16.3. Die Mitgliederversammlung hat im Falle der Auflösung oder des Verlustes der Rechtspersönlichkeit des Vereins – sofern ein Vereinsvermögen vorhanden ist – über die Liquidierung zu beschließen, einen Liquidator zu berufen und Beschluss darüber zu fassen, wem das nach Abwicklung der Passiva verbleibende Vereinsvermögen übertragen wird. Dieses Vermögen muss einer gemeinnützigen (nach § 34 ff der BAO) österreichischen Organisation zufallen, die gleiche oder ähnliche Zwecke wie dieser Verein verfolgt.

16.4. Das letzte Leitungsorgan hat die freiwillige Auflösung binnen vier Wochen nach Beschlussfassung der zuständigen Vereinsbehörde schriftlich anzuzeigen.
17Schiedsgericht
17.1. In allen aus den Vereinsverhältnissen entstehenden Streitigkeiten entscheidet das Schiedsgericht.
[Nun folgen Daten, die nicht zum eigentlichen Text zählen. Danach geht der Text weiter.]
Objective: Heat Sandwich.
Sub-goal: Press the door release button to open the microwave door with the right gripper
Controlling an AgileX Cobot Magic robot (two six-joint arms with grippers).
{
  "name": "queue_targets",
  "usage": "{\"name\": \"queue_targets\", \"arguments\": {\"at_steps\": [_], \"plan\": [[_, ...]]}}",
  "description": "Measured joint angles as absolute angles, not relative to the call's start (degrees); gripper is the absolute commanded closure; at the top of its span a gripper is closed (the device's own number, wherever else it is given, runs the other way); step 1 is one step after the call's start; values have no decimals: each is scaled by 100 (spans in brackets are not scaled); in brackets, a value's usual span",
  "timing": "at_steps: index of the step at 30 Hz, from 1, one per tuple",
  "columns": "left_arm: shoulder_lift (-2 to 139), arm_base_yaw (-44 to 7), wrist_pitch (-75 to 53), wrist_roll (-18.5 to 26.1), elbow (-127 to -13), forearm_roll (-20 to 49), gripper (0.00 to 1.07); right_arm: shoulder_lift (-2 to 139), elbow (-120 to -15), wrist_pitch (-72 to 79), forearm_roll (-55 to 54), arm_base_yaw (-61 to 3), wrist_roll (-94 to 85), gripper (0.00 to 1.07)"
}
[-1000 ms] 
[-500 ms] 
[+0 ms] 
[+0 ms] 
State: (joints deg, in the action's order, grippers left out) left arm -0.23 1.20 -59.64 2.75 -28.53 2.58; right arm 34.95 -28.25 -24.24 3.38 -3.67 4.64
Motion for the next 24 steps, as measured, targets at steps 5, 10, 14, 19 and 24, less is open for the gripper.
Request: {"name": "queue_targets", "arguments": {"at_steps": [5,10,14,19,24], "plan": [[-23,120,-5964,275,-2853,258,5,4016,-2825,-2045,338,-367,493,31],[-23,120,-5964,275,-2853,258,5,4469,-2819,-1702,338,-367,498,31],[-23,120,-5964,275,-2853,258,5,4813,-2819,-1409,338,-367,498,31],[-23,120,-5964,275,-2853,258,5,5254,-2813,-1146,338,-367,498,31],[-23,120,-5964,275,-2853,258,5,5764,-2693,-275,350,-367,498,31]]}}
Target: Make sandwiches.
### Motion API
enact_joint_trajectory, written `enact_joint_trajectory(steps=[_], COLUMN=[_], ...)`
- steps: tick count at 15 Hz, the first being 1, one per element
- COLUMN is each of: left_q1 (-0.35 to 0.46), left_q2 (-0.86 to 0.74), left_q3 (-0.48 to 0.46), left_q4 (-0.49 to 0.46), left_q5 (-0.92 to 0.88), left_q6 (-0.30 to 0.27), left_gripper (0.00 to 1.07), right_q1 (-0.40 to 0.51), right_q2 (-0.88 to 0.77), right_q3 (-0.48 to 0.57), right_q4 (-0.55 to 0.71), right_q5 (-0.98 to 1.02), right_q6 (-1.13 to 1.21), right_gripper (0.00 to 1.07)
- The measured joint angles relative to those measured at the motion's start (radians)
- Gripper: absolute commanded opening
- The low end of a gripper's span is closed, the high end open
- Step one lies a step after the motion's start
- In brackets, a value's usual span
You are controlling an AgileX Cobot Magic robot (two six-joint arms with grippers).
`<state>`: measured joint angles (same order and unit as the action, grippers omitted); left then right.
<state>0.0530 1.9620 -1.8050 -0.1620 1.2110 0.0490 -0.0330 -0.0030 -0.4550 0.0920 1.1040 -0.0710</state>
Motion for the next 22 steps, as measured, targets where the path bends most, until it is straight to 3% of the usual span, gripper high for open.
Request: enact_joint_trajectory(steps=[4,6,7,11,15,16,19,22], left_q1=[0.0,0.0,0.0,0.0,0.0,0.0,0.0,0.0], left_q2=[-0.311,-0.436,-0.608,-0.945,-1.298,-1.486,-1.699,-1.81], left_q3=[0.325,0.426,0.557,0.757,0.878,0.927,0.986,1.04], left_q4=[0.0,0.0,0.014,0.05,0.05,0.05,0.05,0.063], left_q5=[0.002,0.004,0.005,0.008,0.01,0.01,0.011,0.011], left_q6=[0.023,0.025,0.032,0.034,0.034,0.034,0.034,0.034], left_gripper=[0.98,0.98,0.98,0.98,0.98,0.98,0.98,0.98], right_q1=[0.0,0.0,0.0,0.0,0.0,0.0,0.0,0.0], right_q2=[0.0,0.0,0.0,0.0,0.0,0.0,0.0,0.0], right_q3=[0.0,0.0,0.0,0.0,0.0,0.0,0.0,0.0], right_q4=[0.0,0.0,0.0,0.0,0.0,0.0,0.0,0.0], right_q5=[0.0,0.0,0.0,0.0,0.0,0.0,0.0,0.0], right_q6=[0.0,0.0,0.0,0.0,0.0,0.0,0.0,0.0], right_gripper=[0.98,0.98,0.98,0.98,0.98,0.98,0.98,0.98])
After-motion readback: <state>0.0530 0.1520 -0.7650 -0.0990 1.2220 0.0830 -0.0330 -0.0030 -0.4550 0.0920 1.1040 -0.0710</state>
17.2. Das Schiedsgericht setzt sich aus drei ordentlichen Vereinsmitgliedern zusammen. Es wird derart gebildet, dass jeder Streitteil innerhalb von zehn Tagen dem Vorstand ein Mitglied als Schiedsrichter namhaft macht; diese beiden Schiedsrichter wählen aus dem Kreis der Vereinsmitglieder einen Vorsitzenden des Schiedsgerichtes. Bei Stimmengleichheit entscheidet unter den Vorgeschlagenen das Los.

17.3. Das Schiedsgericht fällt seine Entscheidung in Anwesenheit aller Beteiligten mit einfacher Stimmenmehrheit. Seine Entscheidungen sind vereinsintern endgültig.